DATA RECORDS
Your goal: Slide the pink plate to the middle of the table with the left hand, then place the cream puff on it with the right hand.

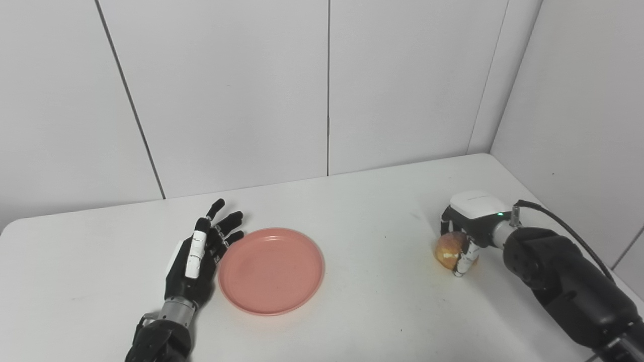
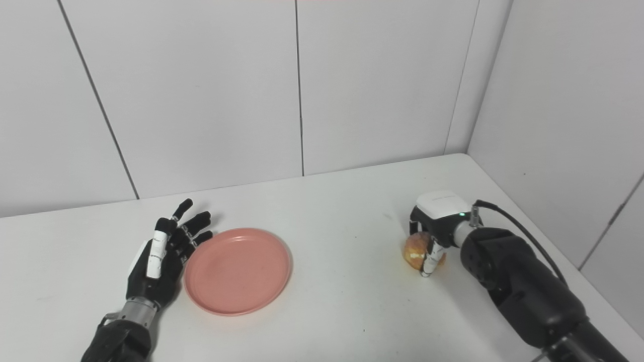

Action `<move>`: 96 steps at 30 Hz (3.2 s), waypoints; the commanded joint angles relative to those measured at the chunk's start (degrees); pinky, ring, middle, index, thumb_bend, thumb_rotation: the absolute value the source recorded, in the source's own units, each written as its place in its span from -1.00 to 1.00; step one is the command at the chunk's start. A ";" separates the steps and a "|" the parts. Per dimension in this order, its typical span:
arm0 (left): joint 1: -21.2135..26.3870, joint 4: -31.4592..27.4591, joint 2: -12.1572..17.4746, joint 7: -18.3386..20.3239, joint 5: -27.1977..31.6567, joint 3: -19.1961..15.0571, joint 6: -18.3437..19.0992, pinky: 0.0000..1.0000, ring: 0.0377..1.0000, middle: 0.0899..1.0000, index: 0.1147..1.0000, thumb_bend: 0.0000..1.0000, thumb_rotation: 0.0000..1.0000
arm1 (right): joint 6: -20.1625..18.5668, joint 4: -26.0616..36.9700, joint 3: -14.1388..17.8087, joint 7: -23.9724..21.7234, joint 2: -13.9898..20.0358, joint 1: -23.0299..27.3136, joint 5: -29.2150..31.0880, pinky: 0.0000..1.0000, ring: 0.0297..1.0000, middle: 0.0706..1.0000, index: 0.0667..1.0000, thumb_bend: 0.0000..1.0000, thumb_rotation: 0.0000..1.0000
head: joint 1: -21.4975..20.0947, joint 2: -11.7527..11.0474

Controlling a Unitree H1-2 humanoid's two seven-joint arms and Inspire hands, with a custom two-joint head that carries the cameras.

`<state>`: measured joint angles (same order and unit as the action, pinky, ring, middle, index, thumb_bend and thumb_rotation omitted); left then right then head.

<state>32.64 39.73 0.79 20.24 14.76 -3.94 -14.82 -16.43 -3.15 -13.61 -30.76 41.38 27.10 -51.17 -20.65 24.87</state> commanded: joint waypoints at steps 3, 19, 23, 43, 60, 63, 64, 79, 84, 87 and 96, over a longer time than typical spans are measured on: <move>-5.82 2.49 -1.38 0.76 0.30 0.55 0.37 0.64 0.74 0.56 0.79 0.68 0.66 | -0.27 2.47 0.54 -0.20 1.88 1.10 -0.65 -0.52 -0.39 -0.23 -0.08 0.06 -1.00 | 0.20 0.01; -6.09 1.98 -2.68 -1.35 -1.09 0.96 0.38 0.59 0.72 0.55 0.75 0.72 0.66 | -0.30 13.91 2.93 -1.32 0.86 0.65 0.60 -0.35 -0.21 -0.10 -0.05 0.04 -1.00 | 3.63 0.35; -6.47 1.66 -3.15 -1.60 -1.83 1.44 0.11 0.59 0.71 0.55 0.76 0.71 0.68 | 0.84 17.03 3.69 0.36 -1.32 -0.18 2.27 -0.45 -0.26 -0.15 -0.01 0.03 -1.00 | 5.12 0.29; -6.86 0.40 -6.22 -5.21 -4.43 2.84 0.55 0.54 0.65 0.48 0.73 0.80 0.62 | 5.41 21.40 0.99 -1.41 -4.94 4.77 3.58 -0.44 -0.25 -0.14 -0.02 0.04 -1.00 | 16.22 1.66; -6.06 1.61 -8.15 -6.37 -5.22 4.02 -0.45 0.49 0.65 0.54 0.73 0.78 0.61 | 3.77 20.21 -1.43 -2.63 -14.45 10.25 6.03 -0.52 -0.29 -0.14 0.00 0.03 -1.00 | 20.37 1.30; -6.11 1.39 -8.32 -6.67 -5.33 4.01 -0.31 0.52 0.67 0.51 0.74 0.76 0.63 | 3.85 19.12 -2.30 -2.33 -16.79 10.63 5.67 -0.48 -0.26 -0.11 -0.02 0.03 -1.00 | 20.38 1.15; -6.14 1.31 -8.34 -6.76 -5.38 4.01 -0.29 0.53 0.67 0.51 0.74 0.76 0.64 | 4.03 18.76 -2.65 -2.20 -17.35 10.71 5.28 -0.28 -0.20 -0.09 -0.07 0.04 -1.00 | 20.38 1.15; -6.56 0.07 -7.82 -6.37 -5.35 3.65 0.48 0.54 0.70 0.57 0.74 0.81 0.59 | 4.29 11.11 -6.36 -1.65 -21.70 11.38 4.69 -0.54 -0.28 -0.13 -0.01 0.03 -1.00 | 20.52 1.40; -6.63 -0.08 -7.78 -6.39 -5.43 3.65 0.46 0.54 0.70 0.56 0.73 0.79 0.60 | 4.47 8.24 -7.31 -1.53 -21.65 11.99 4.33 -0.55 -0.29 -0.15 0.00 0.03 -1.00 | 20.44 1.56; -6.49 0.21 -7.70 -6.22 -5.39 3.62 0.31 0.53 0.69 0.56 0.74 0.77 0.60 | 4.48 6.62 -7.65 -1.13 -21.70 12.23 4.18 -0.60 -0.31 -0.19 0.00 0.03 -1.00 | 20.38 1.59; -6.32 0.03 -7.86 -6.37 -5.58 3.83 0.63 0.50 0.67 0.54 0.74 0.81 0.60 | 5.61 3.19 -8.82 0.03 -22.33 12.13 4.94 -0.49 -0.26 -0.14 -0.01 0.03 -1.00 | 20.21 1.83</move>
<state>31.12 36.63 -6.50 13.43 8.65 -0.39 -14.43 -12.44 -0.45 -22.66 -32.45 19.32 36.72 -46.36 -0.53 26.63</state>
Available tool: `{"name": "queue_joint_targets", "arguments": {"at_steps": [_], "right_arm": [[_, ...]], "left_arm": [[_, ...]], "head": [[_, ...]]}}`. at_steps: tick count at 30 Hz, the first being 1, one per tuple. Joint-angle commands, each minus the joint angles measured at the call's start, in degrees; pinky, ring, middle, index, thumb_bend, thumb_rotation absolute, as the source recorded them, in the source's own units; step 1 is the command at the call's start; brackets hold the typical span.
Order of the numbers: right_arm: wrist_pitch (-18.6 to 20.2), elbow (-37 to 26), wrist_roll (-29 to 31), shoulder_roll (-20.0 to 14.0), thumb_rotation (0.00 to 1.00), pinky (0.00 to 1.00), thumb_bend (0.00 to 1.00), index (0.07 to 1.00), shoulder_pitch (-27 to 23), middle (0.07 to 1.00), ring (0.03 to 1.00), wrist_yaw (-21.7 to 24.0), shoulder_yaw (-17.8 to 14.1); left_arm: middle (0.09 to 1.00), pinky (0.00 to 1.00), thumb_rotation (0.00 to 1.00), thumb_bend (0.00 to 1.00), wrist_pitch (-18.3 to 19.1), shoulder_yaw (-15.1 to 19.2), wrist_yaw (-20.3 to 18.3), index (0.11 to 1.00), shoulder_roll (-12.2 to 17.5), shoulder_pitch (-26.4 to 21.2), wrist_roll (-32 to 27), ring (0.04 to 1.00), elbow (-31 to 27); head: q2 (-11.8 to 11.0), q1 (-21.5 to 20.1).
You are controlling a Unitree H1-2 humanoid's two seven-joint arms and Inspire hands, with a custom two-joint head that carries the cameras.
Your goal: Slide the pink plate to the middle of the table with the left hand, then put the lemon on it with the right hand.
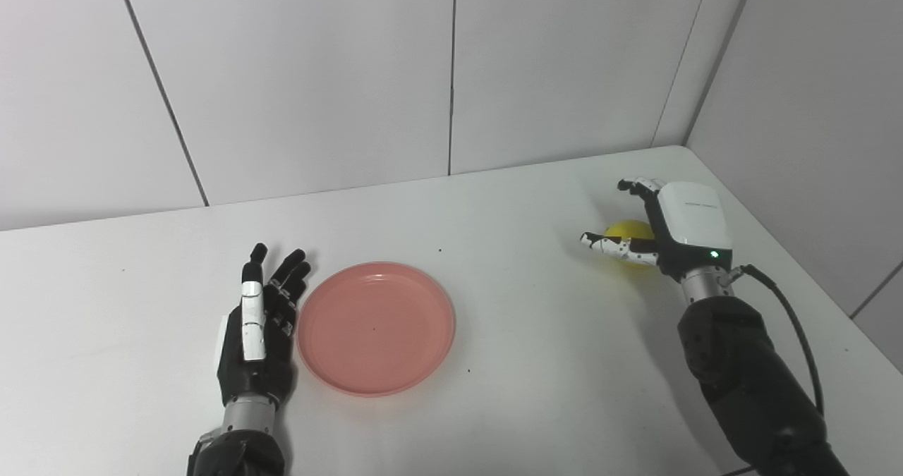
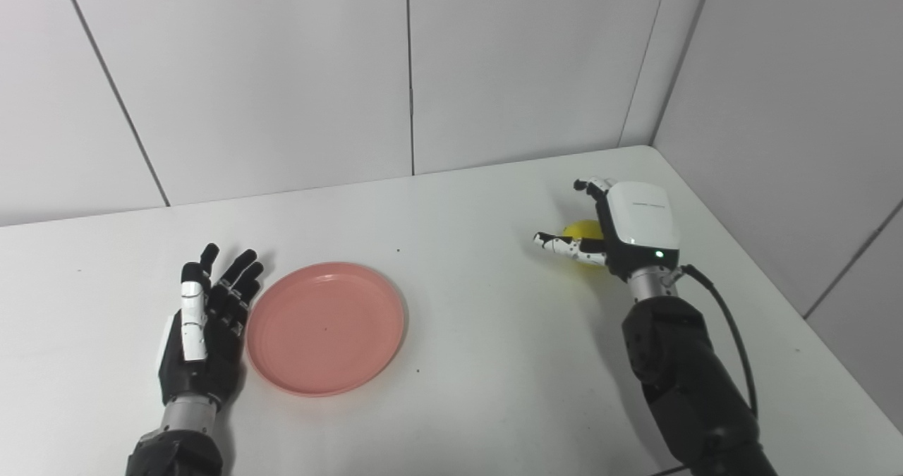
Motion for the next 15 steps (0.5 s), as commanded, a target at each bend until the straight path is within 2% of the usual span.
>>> {"name": "queue_joint_targets", "arguments": {"at_steps": [1,15], "right_arm": [[0.7,-0.4,0.5,-1.7,0.78,0.54,0.85,0.72,-2.1,0.725,0.656,-1.6,-0.4],[1.0,1.1,2.0,-1.9,0.76,0.54,0.85,0.722,-2.0,0.738,0.667,-1.5,0.7]], "left_arm": [[0.832,0.95,0.81,0.71,1.4,0.2,0.4,0.989,0.0,0.6,0.0,0.861,0.5],[0.821,0.94,0.81,0.71,1.7,0.2,0.6,0.984,-0.1,0.7,0.0,0.857,0.2]], "head": [[0.0,0.0],[0.1,0.4]]}}
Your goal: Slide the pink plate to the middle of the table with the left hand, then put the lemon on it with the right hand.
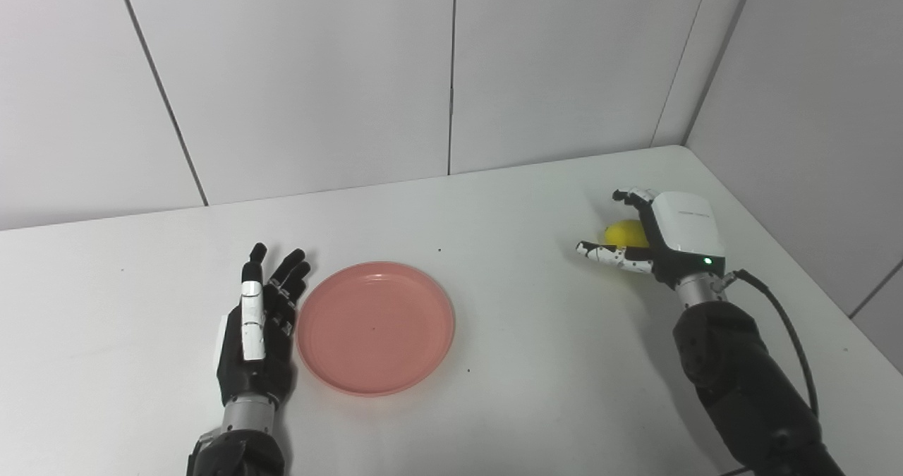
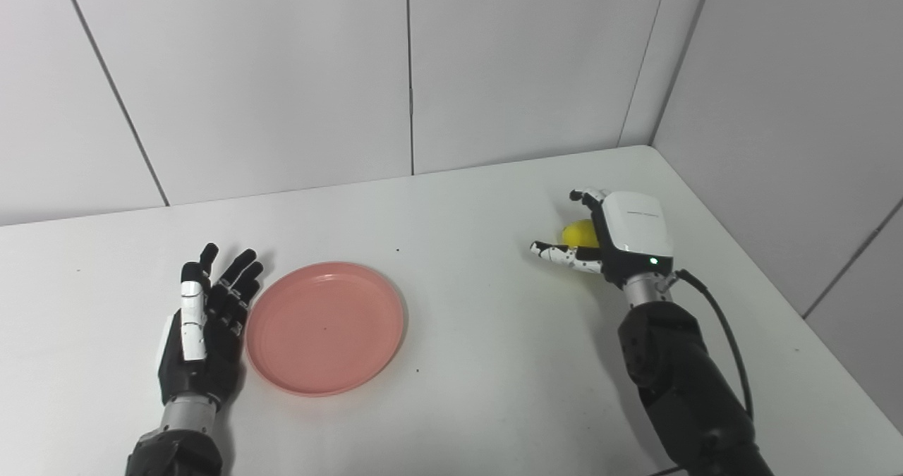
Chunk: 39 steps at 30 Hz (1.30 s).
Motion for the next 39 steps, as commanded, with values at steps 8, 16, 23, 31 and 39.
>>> {"name": "queue_joint_targets", "arguments": {"at_steps": [8,16,23,31,39], "right_arm": [[0.7,0.2,0.5,-2.4,0.75,0.55,0.85,0.72,-2.0,0.736,0.665,-1.4,-0.3],[1.0,1.4,1.0,-2.7,0.74,0.57,0.82,0.726,-2.1,0.743,0.681,-0.8,0.4],[1.5,3.1,0.7,-2.9,0.7,0.56,0.77,0.716,-2.4,0.741,0.676,-1.0,1.3],[1.3,5.7,1.7,-1.9,0.44,0.33,0.56,0.565,-2.9,0.524,0.415,-2.8,1.4],[-1.2,10.5,5.6,-1.7,0.38,0.25,0.48,0.421,-3.5,0.376,0.312,-6.8,2.2]], "left_arm": [[0.82,0.94,0.81,0.73,2.0,0.1,0.7,0.98,-0.3,0.9,0.0,0.855,0.1],[0.811,0.93,0.8,0.73,2.4,-0.1,0.8,0.975,-0.4,1.0,0.2,0.848,-0.3],[0.815,0.94,0.8,0.74,2.6,-0.2,0.6,0.98,-0.3,1.0,0.1,0.851,-0.2],[0.81,0.92,0.8,0.74,2.8,-0.4,0.9,0.973,-0.3,1.1,0.5,0.842,-0.6],[0.819,0.93,0.8,0.75,3.9,-0.3,0.9,0.981,-0.5,1.2,0.0,0.851,-1.2]], "head": [[0.2,0.4],[0.2,0.8],[0.3,1.0],[0.4,1.2],[0.6,1.2]]}}
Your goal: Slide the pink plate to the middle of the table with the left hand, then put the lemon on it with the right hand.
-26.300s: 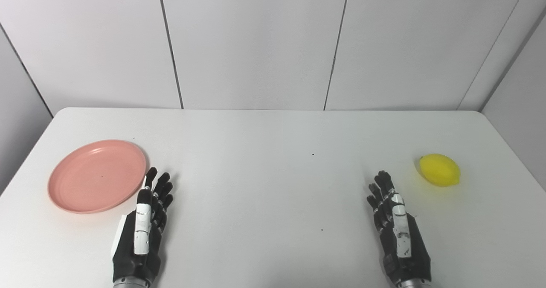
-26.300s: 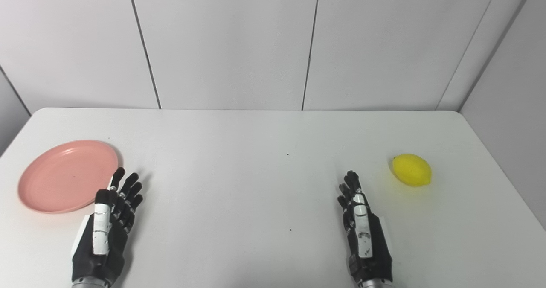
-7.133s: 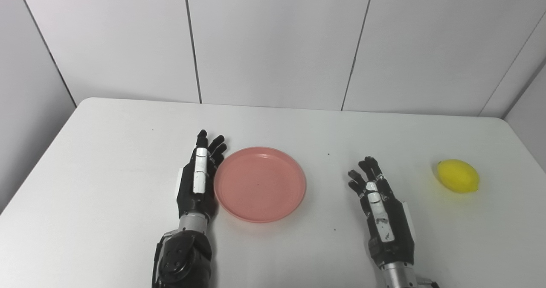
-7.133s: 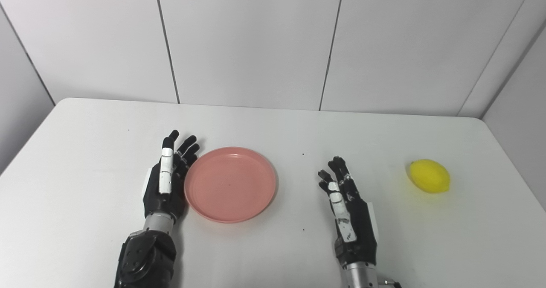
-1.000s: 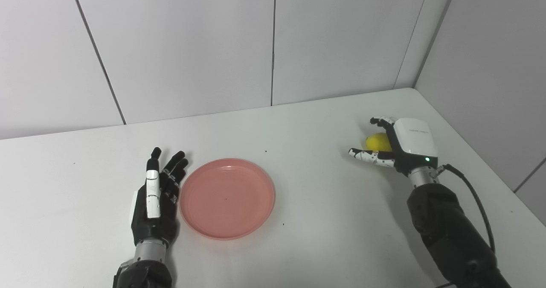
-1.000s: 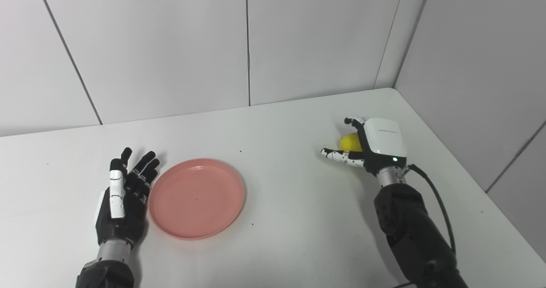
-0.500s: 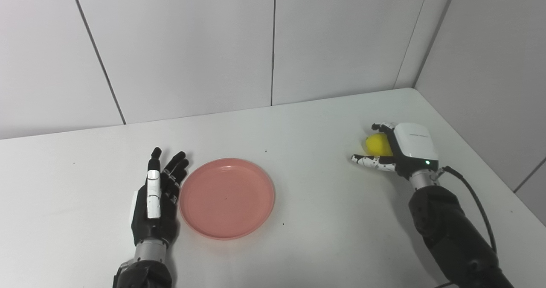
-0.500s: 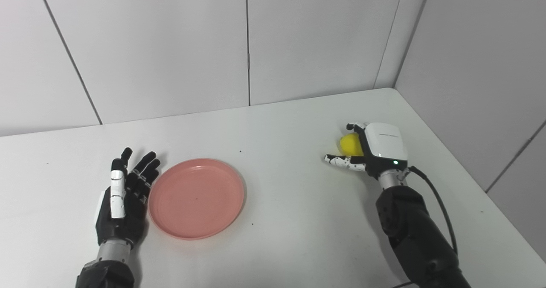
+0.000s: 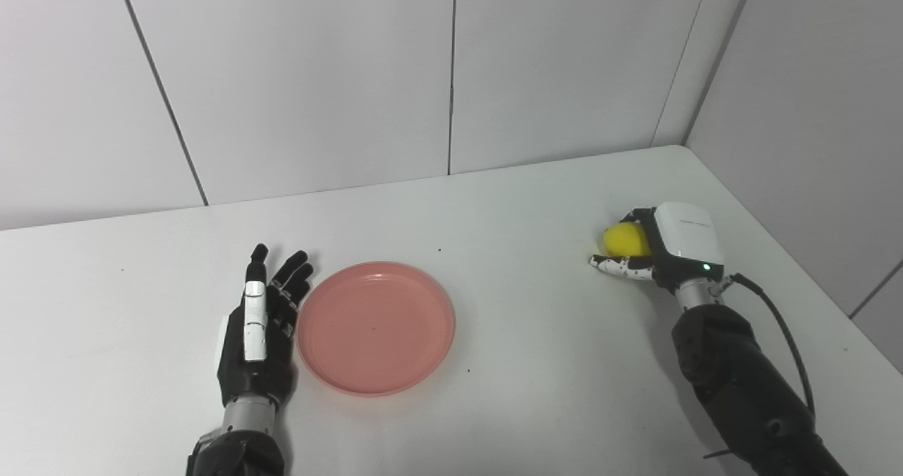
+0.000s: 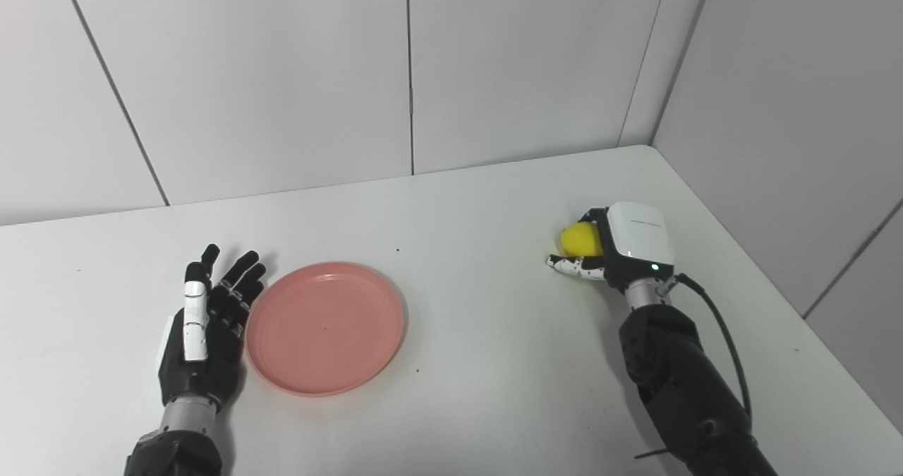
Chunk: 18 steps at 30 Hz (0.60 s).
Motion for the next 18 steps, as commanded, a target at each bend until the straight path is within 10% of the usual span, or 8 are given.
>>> {"name": "queue_joint_targets", "arguments": {"at_steps": [1,18], "right_arm": [[-2.3,1.6,0.8,-0.9,0.38,0.25,0.48,0.417,-1.2,0.373,0.309,-2.1,0.3],[-4.0,1.4,3.7,-2.5,0.47,0.15,0.53,0.331,-0.4,0.267,0.202,-3.6,2.8]], "left_arm": [[0.819,0.93,0.8,0.75,2.1,-0.1,0.6,0.982,-0.4,0.9,0.0,0.851,-0.1],[0.817,0.92,0.81,0.74,2.4,-0.2,0.3,0.981,-0.3,1.2,0.0,0.85,0.0]], "head": [[0.1,0.0],[0.1,-0.1]]}}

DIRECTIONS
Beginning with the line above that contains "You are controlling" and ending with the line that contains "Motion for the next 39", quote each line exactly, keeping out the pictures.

TASK RESPONSE
You are controlling a Unitree H1-2 humanoid's two seven-joint arms and Inspire hands, with a custom two-joint head that carries the cameras.
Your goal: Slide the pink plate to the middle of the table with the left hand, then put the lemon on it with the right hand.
Motion for the next 15 steps (0.5 s), as commanded, a target at each bend until the straight path is within 2% of the usual span.
>>> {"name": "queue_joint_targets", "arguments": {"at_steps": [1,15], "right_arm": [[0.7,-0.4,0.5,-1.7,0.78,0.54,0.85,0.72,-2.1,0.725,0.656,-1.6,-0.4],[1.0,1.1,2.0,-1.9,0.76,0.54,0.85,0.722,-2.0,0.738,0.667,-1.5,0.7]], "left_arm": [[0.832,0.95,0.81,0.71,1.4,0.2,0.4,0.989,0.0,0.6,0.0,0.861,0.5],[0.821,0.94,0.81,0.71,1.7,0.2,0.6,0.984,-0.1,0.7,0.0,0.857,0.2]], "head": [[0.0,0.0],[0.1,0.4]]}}
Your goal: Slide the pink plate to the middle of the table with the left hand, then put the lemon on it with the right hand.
Chunk: 39 steps at 30 Hz (1.30 s).
Motion for the next 39 steps, as commanded, with values at steps 8, 16, 23, 31 and 39.

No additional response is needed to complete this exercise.